Even if they’re not the target audience, local investors will have a new option to consider when mutual funds arrive in Australia next year.
Mutual funds are coming to Australia, but could their biggest audience be elsewhere?
Even if they’re not the target audience, local investors will have a new option to consider when mutual funds arrive in Australia next year.
As the government moves to introduce mutual funds into Australia’s financial ecosystem, there are a few things that potential investors will want to keep in mind.
Super Central executive consultant Michael Hallinan explained that by introducing mutual funds into Australia, the federal government isn’t solely considering the needs and wants of local investors.
While adding another item to the menu for the growing legion of self-managed super funds is part of the story, the other big aim here is to lure the addition of foreign investment into the Australian economy via a more familiar investment vehicle.
Mutual funds are structured as listed companies in many overseas countries, but their Australian equivalents are more often as unit trusts. The hope here is that by allowing mutual funds into Australia’s financial ecosystem, foreign investors will be more open to the idea of putting their funds in the local economy.
That sentiment applies just as much for a mutual fund looking to invest locally as it does those eyeing up the economies of other countries in the region. Either way, Australia’s broader fund landscape is poised to reap the benefits.
“In short, the government hopes to expand the Australian funds management industry by encouraging overseas investors to use the services of the local funds management industry whether to invest locally or to invest in Southeast Asia,” Mr Hallinan said.
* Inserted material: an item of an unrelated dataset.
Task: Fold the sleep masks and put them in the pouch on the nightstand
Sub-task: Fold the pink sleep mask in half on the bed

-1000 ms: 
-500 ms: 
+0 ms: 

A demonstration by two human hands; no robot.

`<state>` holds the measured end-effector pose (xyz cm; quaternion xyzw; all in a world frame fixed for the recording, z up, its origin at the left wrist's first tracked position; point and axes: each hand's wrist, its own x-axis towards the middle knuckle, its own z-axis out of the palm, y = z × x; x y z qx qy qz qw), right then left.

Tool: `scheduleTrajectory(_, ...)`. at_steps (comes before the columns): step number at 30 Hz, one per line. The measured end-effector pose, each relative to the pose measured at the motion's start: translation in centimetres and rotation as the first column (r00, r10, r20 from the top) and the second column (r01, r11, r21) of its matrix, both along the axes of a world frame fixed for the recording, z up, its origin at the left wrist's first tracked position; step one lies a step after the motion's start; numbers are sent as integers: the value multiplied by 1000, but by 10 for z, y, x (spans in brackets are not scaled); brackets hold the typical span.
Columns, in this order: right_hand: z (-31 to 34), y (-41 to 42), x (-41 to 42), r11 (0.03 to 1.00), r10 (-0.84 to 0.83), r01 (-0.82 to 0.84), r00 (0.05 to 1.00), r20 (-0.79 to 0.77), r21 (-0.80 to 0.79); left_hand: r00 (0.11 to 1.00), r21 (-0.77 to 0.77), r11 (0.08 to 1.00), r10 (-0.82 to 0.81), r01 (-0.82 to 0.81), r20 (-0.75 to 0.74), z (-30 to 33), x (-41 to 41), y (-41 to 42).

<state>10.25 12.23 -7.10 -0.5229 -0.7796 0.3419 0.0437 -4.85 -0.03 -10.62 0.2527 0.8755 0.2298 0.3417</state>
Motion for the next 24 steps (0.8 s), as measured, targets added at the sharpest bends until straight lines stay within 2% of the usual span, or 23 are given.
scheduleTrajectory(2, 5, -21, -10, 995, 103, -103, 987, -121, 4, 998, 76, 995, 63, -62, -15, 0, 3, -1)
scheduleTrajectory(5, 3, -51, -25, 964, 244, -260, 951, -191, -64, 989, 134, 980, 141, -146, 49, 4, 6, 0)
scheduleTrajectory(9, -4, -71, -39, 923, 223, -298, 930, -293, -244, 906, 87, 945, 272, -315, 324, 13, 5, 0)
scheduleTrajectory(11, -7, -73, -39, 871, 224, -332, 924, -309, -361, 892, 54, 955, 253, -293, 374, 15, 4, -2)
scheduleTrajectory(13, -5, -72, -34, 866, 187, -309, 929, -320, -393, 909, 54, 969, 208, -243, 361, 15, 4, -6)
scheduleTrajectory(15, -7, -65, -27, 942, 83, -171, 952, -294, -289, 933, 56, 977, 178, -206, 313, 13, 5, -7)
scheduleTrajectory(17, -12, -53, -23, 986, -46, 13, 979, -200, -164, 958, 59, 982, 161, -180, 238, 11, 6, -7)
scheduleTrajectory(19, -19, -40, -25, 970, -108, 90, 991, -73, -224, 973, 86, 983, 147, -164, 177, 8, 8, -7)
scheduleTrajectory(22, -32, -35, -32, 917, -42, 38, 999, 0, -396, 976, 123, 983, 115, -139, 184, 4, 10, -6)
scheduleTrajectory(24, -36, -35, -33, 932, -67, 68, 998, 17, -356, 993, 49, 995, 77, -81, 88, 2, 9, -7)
While being structured as a company rather than a unit trust doesn’t offer any major regulatory or tax benefits aside from the simpler regulatory structure involved, Mr Hallinan expects their arrival to be of particular interest to self-managed super funds.
He said local SMSFs will have the opportunity to invest by means of mutual funds in addition to — or as an alternative to — investing in other unit trusts.
Mutual funds are able to carry forward under and overestimates of tax into the financial year in which the under or overestimate is identified without adverse tax consequences, plus they can also be treated as fixed entitlement entities.
“This is important as the investors are treated as having a fixed entitlement to income and capital and the trust or mutual fund has to satisfy less onerous conditions to carry forward and deduct tax losses and enables imputation credits to flow to investors,” Mr Hallinan explained.
Even if mutual funds may not be materially different when it comes to how they’re treated relative to unit trusts, they may offer investors in some circumstances the ability to eliminate double taxation that may otherwise arise.
Mr Hallinan said that while two exposure drafts detailing the bill allowing for the introduction of mutual funds into Australia have been released for public comment, important questions about the arrival of the investment vehicle remain unanswered.
“What has not been released so far is a bill dealing consequential and transitional issues which will arise from the introduction of mutual funds in the Australian investment landscape,” he said.